[Opening Data shown section]

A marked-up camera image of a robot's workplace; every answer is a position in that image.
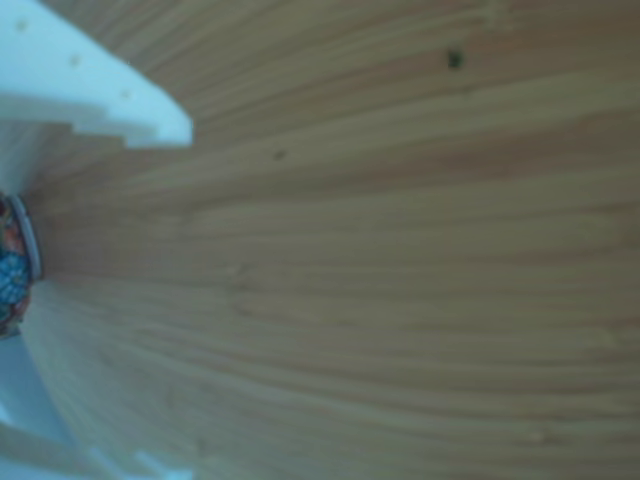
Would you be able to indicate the colourful patterned ceramic cup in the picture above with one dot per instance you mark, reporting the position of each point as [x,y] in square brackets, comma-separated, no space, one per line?
[15,280]

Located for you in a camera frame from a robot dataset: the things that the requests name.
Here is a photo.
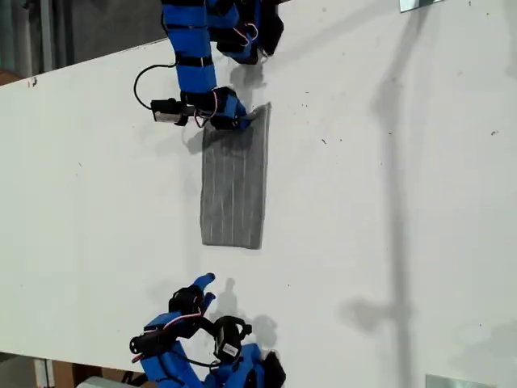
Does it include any red white gripper wire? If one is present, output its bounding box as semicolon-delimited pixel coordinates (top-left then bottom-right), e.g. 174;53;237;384
193;88;228;129
141;310;203;337

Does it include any grey white-striped towel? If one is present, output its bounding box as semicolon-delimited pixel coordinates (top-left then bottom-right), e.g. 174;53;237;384
200;101;273;251

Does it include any white table leg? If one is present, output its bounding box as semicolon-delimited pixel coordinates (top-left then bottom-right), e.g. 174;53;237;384
34;358;56;388

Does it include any pale grey plastic box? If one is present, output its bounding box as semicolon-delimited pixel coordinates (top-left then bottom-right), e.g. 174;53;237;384
76;375;127;388

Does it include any black camera cable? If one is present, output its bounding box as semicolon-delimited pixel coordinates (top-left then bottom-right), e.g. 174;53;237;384
133;62;179;111
180;350;222;369

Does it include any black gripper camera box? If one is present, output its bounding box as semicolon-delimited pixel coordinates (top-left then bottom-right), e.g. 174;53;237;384
150;98;189;127
212;315;254;361

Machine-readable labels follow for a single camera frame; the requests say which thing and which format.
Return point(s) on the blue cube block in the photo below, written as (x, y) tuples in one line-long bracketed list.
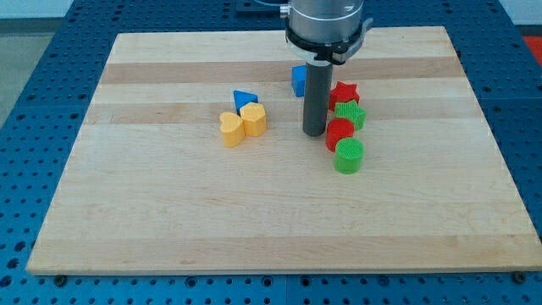
[(298, 80)]

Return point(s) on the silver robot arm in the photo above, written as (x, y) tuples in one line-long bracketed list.
[(323, 21)]

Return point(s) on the yellow pentagon block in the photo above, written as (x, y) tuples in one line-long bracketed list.
[(254, 119)]

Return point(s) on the yellow heart block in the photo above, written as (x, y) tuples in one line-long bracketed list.
[(231, 128)]

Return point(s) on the blue triangle block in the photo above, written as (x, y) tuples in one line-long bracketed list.
[(242, 98)]

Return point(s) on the red cylinder block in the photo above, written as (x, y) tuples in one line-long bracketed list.
[(337, 129)]

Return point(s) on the green cylinder block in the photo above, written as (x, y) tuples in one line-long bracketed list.
[(348, 155)]

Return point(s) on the wooden board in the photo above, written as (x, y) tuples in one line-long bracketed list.
[(150, 189)]

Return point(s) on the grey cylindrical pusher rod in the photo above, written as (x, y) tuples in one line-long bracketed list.
[(316, 99)]

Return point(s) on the green star block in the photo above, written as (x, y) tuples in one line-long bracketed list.
[(351, 111)]

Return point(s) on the red star block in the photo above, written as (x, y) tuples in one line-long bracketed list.
[(342, 93)]

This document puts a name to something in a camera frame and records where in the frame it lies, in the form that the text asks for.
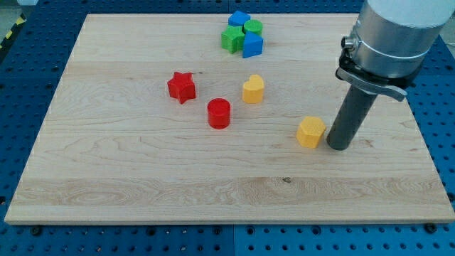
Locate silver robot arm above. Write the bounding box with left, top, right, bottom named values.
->
left=336, top=0, right=454, bottom=101

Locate red star block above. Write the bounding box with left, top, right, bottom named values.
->
left=167, top=72, right=196, bottom=104

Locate yellow hexagon block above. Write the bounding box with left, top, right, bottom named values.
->
left=296, top=116, right=326, bottom=149

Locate green star block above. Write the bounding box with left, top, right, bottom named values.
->
left=221, top=25, right=245, bottom=53

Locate red cylinder block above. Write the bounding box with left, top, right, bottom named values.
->
left=207, top=98, right=231, bottom=129

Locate yellow heart block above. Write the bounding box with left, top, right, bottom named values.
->
left=242, top=75, right=264, bottom=104

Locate wooden board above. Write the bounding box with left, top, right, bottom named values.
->
left=5, top=14, right=454, bottom=225

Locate blue triangle block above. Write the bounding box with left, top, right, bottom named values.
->
left=242, top=31, right=264, bottom=58

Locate green cylinder block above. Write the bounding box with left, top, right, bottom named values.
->
left=242, top=19, right=263, bottom=36

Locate blue pentagon block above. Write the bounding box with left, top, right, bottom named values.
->
left=228, top=11, right=251, bottom=26

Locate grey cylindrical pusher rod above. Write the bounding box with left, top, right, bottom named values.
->
left=326, top=85, right=377, bottom=151

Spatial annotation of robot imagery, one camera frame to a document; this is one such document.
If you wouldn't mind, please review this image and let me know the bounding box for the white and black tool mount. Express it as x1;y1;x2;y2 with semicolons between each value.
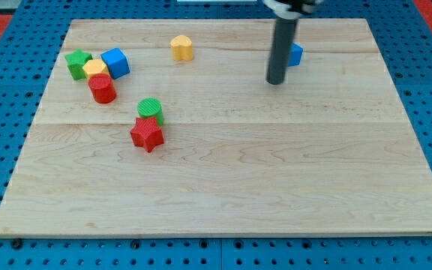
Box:
262;0;323;19

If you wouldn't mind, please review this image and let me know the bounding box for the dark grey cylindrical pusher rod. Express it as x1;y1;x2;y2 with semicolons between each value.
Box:
266;17;299;85

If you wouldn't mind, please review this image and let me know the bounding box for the blue triangle block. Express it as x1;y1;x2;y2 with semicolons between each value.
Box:
288;43;304;67

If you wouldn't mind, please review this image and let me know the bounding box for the yellow heart block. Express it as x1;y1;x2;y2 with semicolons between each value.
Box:
170;34;194;62

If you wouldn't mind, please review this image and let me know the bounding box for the green cylinder block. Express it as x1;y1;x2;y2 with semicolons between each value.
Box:
136;97;164;126

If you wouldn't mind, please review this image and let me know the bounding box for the blue cube block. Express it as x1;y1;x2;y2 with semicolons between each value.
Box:
100;47;131;80

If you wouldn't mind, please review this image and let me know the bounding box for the red star block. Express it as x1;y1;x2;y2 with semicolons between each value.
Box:
130;116;164;153

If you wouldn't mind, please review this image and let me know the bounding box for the red cylinder block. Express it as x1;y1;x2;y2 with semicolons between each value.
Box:
88;73;117;104

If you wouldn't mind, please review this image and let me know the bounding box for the yellow hexagon block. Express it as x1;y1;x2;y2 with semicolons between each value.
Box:
82;59;110;79

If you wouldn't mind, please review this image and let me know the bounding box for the green star block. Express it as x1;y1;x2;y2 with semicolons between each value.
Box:
64;49;93;80

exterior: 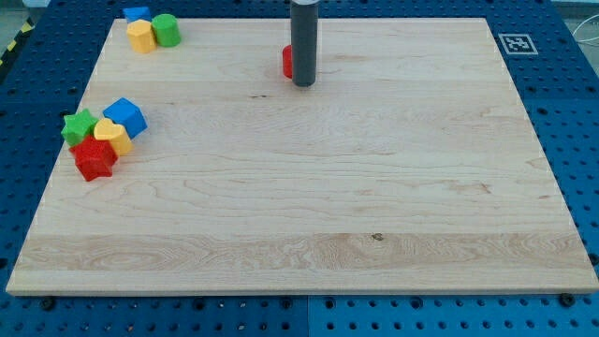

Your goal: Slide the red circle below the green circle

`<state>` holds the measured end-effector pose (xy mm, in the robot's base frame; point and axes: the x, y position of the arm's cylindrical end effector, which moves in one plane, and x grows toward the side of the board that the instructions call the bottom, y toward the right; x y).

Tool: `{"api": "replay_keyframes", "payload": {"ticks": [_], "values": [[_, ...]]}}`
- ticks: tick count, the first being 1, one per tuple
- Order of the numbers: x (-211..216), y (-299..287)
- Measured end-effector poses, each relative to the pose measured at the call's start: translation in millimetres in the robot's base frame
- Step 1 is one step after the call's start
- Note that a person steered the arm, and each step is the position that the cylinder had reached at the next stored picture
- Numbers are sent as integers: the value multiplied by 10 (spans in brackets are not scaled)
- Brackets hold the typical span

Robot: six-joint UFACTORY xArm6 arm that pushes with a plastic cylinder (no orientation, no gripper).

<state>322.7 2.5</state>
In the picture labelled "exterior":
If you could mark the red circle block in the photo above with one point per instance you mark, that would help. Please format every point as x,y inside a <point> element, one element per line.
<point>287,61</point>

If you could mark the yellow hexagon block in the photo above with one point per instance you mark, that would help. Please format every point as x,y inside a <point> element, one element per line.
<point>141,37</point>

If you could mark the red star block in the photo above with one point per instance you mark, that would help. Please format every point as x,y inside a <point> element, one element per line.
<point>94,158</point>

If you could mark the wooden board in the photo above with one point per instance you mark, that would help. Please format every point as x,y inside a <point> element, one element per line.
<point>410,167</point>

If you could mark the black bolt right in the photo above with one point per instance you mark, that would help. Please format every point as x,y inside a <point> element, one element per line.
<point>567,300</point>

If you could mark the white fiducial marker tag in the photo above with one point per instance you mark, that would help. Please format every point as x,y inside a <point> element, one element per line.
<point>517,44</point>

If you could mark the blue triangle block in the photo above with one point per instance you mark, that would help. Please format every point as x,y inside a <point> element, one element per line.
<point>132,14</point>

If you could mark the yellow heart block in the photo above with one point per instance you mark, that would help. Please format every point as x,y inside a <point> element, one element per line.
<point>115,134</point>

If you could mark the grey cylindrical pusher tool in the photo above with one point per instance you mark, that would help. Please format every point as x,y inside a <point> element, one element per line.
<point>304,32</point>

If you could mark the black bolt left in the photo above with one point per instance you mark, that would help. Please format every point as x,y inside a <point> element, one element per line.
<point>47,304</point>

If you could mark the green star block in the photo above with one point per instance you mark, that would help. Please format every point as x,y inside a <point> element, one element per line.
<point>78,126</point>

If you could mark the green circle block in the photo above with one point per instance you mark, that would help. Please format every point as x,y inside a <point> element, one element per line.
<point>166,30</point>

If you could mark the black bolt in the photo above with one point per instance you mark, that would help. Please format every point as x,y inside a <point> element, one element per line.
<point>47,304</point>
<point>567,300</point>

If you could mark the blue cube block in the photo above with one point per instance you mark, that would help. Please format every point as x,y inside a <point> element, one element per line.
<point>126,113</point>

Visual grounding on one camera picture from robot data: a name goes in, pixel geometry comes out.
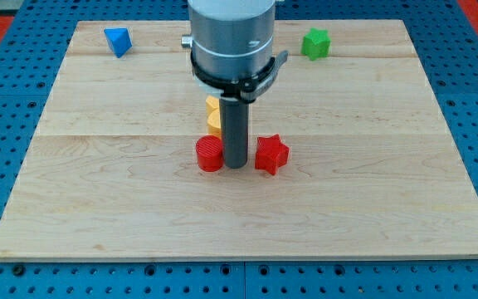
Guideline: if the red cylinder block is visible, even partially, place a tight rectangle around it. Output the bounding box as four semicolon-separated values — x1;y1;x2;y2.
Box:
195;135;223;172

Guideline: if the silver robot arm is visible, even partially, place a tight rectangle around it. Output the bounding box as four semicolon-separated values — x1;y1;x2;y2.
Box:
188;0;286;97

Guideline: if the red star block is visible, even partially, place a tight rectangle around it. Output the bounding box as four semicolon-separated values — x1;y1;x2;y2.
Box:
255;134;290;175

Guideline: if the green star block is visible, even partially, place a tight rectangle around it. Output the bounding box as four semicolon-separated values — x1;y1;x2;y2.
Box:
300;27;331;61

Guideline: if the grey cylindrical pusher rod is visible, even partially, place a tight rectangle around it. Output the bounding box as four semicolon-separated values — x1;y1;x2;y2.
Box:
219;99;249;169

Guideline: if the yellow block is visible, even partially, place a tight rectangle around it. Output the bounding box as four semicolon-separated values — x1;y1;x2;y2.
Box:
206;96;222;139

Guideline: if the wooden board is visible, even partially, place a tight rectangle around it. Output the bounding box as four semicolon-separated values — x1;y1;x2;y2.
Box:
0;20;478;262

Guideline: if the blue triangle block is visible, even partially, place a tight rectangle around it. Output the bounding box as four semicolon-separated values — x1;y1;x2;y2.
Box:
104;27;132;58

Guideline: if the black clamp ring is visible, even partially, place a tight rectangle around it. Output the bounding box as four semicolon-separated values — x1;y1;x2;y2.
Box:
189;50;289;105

[Closing Data shown section]

_Required action_
Please give an exact copy of the lines above, beginning with the line containing "Locate wooden board" and running through the line containing "Locate grey cylindrical", and of no other lines.

_Solution for this problem_
Locate wooden board above. Write the bounding box with left, top, right, bottom named values.
->
left=5, top=14, right=454, bottom=225

Locate blue triangle block above. Write the bounding box with left, top, right, bottom named values.
->
left=242, top=31, right=264, bottom=58

Locate green cylinder block above. Write the bounding box with left, top, right, bottom named values.
->
left=242, top=19, right=263, bottom=36

Locate blue pentagon block above. Write the bounding box with left, top, right, bottom named values.
->
left=228, top=11, right=251, bottom=26

Locate grey cylindrical pusher rod above. Write the bounding box with left, top, right, bottom named values.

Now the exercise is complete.